For brick-and-mortar retailers, the classic truisms in retail remain.

Convenience: The ability to pick up an item the same day, vs. having to wait for it to be shipped, is still key for consumers. You forgot to buy the right ingredient for your family dinner? Purchase it on your app and drive to the store to quickly get it. 

Touch, feel and smell: The ability to see how a new chair looks in your living room through AI-enabled app features doesn’t replace sitting in the physical chair and imagining how it feels with your morning coffee. However, the app probably still got you to the store and likely closed the sale.

Customer service: The ability for an associate, using a mobile device, to point you to the right aisle as you make the missing-ingredients dinner run or to check you out on the store’s point-of-sale system in the aisle makes for a better experience.

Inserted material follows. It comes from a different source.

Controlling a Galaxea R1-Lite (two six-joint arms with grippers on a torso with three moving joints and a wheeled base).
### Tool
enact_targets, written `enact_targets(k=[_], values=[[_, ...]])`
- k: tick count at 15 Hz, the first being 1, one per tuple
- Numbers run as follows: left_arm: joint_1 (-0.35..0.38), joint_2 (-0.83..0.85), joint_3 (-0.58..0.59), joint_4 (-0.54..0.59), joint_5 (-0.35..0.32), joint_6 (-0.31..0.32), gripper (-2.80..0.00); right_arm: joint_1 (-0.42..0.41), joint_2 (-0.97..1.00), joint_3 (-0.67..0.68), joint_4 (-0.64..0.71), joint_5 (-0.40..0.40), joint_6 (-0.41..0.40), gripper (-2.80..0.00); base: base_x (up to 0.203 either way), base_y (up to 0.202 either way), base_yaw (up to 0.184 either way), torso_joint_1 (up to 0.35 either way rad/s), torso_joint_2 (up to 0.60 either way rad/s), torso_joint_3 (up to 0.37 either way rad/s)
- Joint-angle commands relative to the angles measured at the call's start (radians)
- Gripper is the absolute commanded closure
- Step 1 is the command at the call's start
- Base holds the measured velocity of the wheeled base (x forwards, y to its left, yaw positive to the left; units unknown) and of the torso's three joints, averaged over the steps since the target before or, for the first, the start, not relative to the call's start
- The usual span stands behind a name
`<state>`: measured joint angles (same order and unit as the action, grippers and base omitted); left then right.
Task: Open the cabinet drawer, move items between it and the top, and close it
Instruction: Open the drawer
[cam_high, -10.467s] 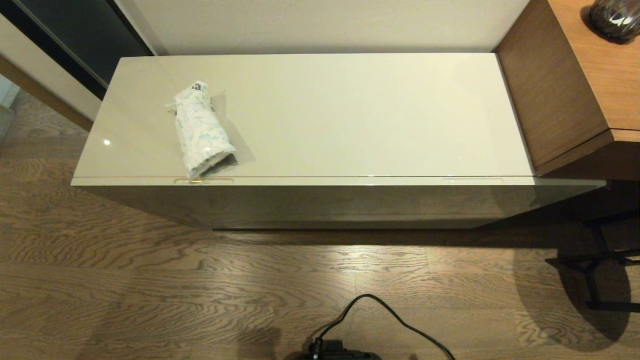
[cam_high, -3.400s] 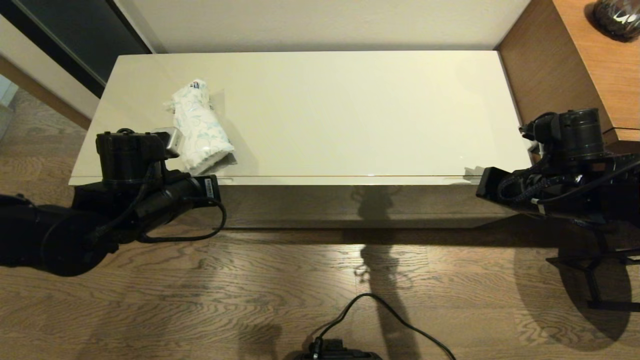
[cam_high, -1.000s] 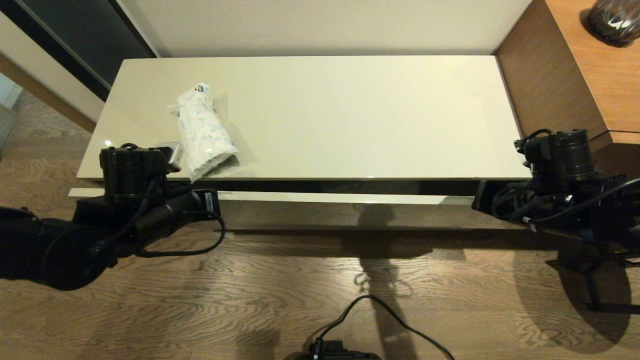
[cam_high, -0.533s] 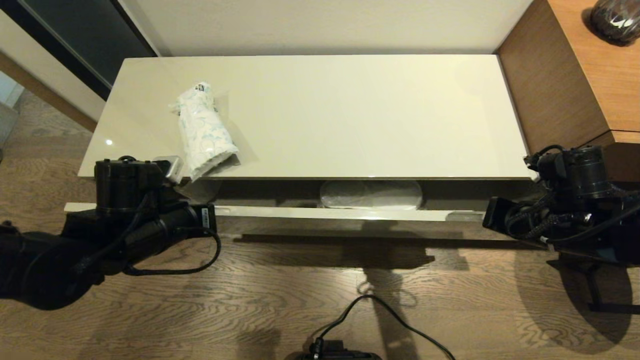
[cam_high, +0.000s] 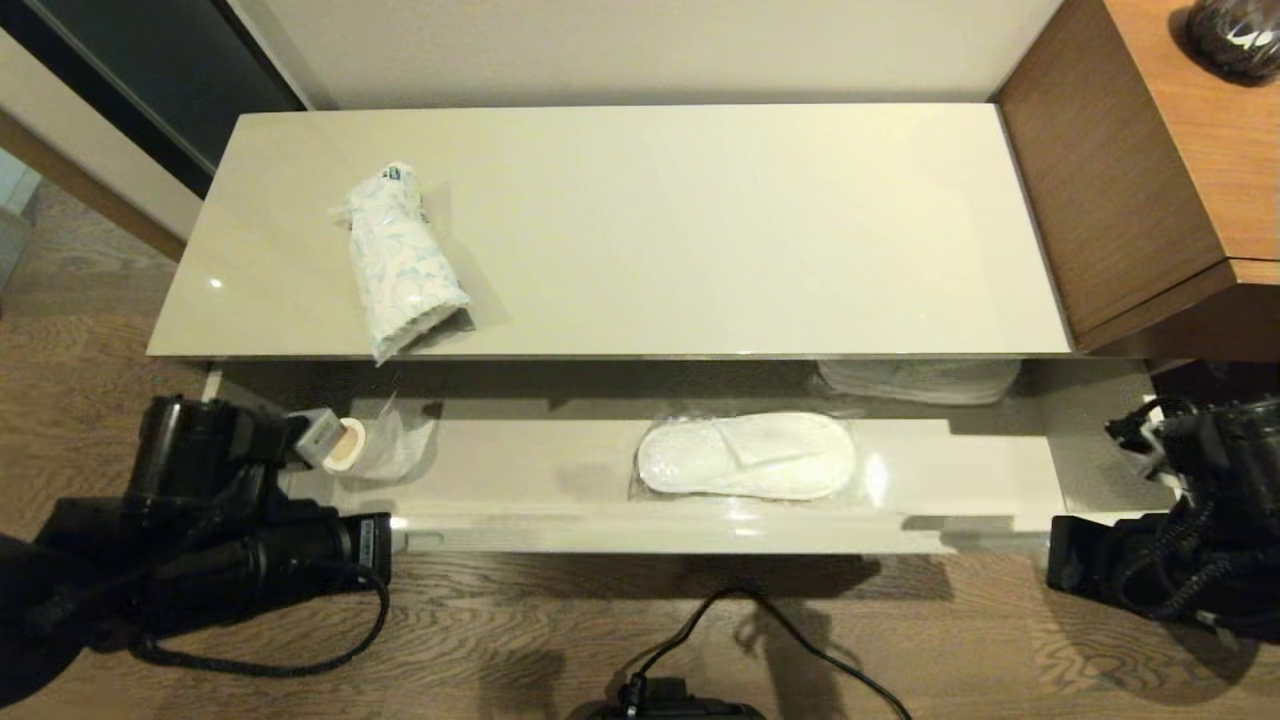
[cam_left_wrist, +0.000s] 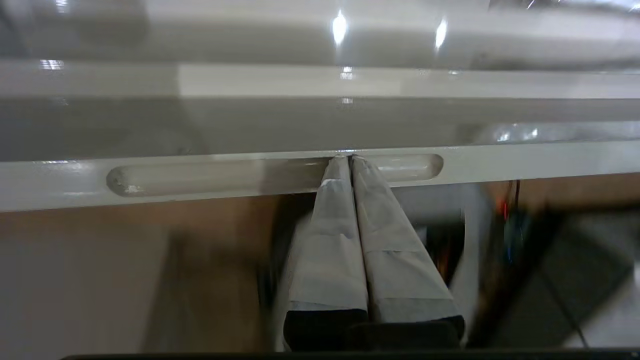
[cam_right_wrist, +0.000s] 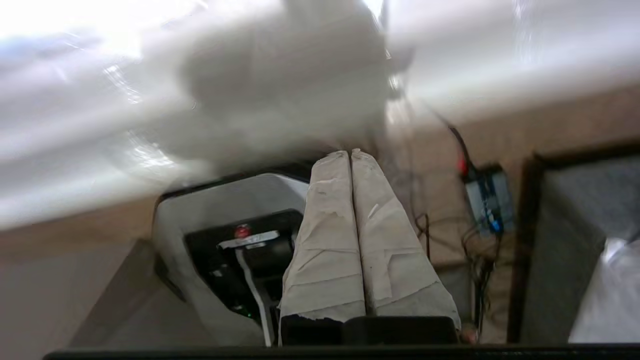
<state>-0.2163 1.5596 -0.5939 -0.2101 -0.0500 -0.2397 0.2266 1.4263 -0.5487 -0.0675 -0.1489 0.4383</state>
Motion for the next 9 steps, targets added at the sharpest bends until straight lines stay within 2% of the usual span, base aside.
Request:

Consumers have shown they’re ready for a better retail experience. And increasingly, these improved experiences are underpinned by mobile apps. The retailers that understand how to leverage mobile and use it as the connective tissue for the kind of shopping experiences that consumers are now embracing will win this holiday season and beyond.

Justin Sparks joined the InMobi team in January 2021 and leads the company’s new vertical strategy function for the North America region focusing on building vertical-specific partnerships and solutions in the mobile ad tech space for our advertisers.